Sunday 18 January 2015

The Tories should save money by recycling their old election posters


As true today as it was in 1909. Here's one from 1929:


Another poster from 1929 has proved horribly prophetic:


This one should be adapted by UKIP, replacing "socialism" with "The EU" and "Vote Conservative" with "Vote UKIP":


These next two are a bit bald, but they still work:



But the next one wouldn't work now, because "modernising" Tories have abandoned grammar schools, presumably on the grounds that they benefit the sort of frightful oiks whose parents can't afford £20,000 a year in school fees (I see the Archbishop of York has once more been preaching the Gospel of St Karl by attacking Free Schools - I wonder why the gap-toothed git doesn't just quit the priesthood and stand as a Labour candidate in May):


Mind you, Tories have often promoted the wrong policies (their record on free trade is well dodgy, not helped by the current leadership's enthusiasm for the heavily restrictive EU), and, while I'm an opponent of the concept of hate crime, I'm rather relieved that screamingly racist depictions of foreigners have fallen out of favour:


Let's face it, that 1909 poster wasn't exactly the Party's finest hour.
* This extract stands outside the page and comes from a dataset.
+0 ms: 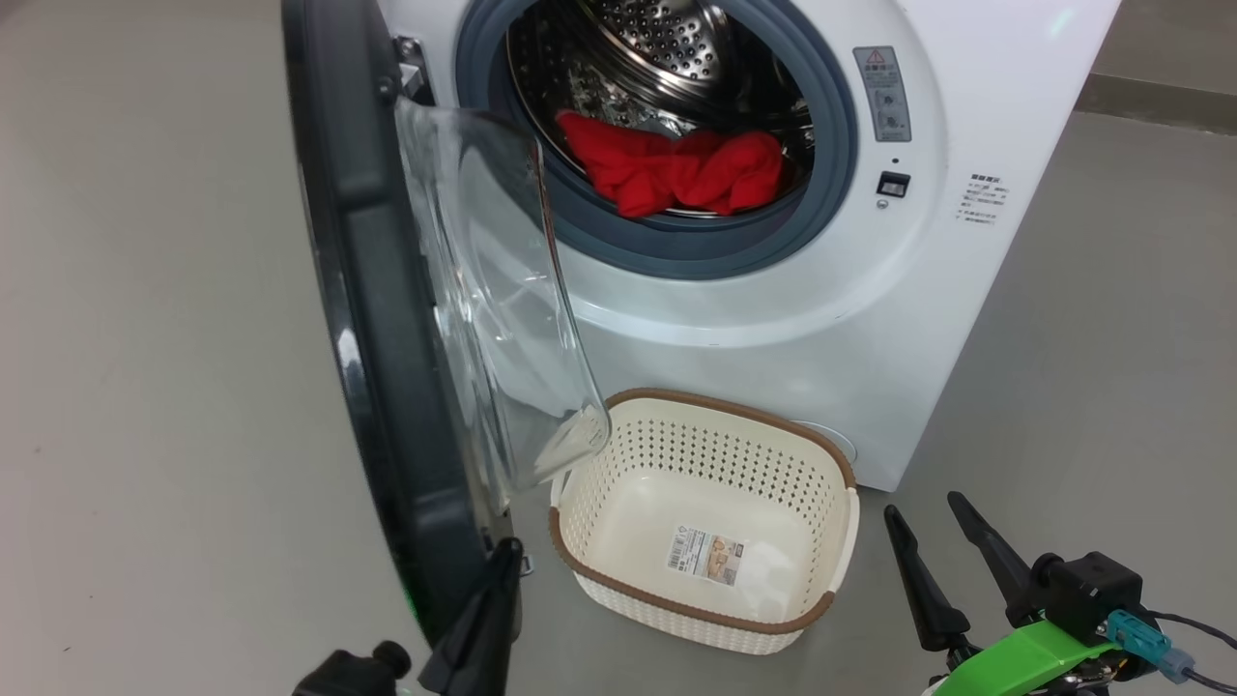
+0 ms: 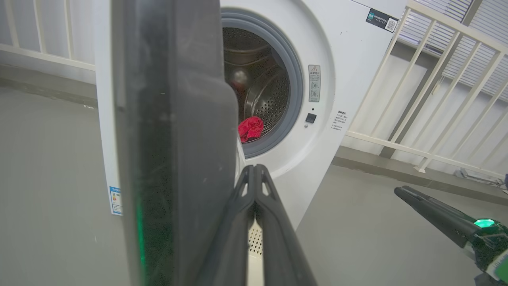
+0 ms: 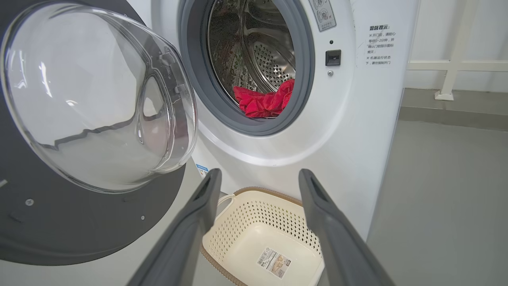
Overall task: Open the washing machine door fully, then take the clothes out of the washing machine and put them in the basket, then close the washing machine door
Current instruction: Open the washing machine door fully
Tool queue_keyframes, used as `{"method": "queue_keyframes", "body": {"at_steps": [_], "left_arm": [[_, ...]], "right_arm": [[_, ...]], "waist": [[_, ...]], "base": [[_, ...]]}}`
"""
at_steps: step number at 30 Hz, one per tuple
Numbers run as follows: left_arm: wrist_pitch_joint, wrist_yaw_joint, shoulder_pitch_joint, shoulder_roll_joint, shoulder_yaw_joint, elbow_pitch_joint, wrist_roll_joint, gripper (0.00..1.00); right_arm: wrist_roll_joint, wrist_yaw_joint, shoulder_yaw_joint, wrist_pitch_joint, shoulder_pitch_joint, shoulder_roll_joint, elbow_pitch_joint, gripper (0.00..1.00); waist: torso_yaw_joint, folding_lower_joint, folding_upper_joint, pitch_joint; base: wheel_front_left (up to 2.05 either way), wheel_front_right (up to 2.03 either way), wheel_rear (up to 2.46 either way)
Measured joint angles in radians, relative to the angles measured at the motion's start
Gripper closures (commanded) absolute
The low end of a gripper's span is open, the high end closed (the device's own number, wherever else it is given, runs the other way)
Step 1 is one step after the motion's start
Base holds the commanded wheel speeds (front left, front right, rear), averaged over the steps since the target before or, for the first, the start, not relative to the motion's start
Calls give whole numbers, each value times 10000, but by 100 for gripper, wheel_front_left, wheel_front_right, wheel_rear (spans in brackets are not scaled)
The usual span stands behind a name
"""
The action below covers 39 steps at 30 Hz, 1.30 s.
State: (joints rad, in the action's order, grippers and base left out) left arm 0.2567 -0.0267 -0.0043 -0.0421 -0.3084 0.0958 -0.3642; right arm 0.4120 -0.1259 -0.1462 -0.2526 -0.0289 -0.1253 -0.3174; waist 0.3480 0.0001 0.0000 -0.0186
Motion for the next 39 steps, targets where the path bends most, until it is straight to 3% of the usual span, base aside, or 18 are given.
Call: {"method": "queue_keyframes", "body": {"at_steps": [5,19,39], "left_arm": [[0,-2,29,31,403,-4,21,100],[2,84,58,27,3103,198,230,100],[0,-73,-1563,-339,6157,1553,685,100]], "right_arm": [[0,0,-2,0,2,2,58,0],[-15,0,-61,0,-1,46,109,0],[-119,0,-56,0,-323,31,113,0]], "waist": [[117,-1,0,3],[260,0,0,-310],[142,0,0,-1019]], "base": [[0,0,0],[0,0,0],[0,0,0]]}}
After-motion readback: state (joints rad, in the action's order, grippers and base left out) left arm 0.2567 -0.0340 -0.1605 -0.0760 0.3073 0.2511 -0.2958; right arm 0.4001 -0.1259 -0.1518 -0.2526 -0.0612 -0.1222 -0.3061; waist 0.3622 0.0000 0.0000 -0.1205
Experts these days tell us that negative campaigning doesn't work - pure, unadulterated bullshit, of course. The Tories started the year with a rather timid, deliberately uncontroversial poster (the unbelievably dreary one about keeping on the road to economic recovery, or something) - but I predict that by the end of the campaign they'll have reverted to a more traditional "Vote Milliband, get ISIS" approach (actually, that's not a bad one - and not too far from the truth). Or they could simply make a whole series of undeliverable promises. That seems to be David Cameron's stock-in-trade, but the problem is that no one will believe  any promise made by old "Cast-Iron" Dave ever again. Still, if they do decide to lie through their teeth, they might as well go for broke:

    
In the 86 years since that poster was produced, we've learned that sun rays can cause cancer, so the Conservatives might have to employ a new metaphor. Any suggestions?

7 comments:

  1. I rather fear Britannia would have to be redrawn to suit the current mores - perhaps a few dozen piercings, a yard of tattoos and an offspring of indeterminate hue clutching at her skirt (which would end somewhere about her waist).

    As for the ape...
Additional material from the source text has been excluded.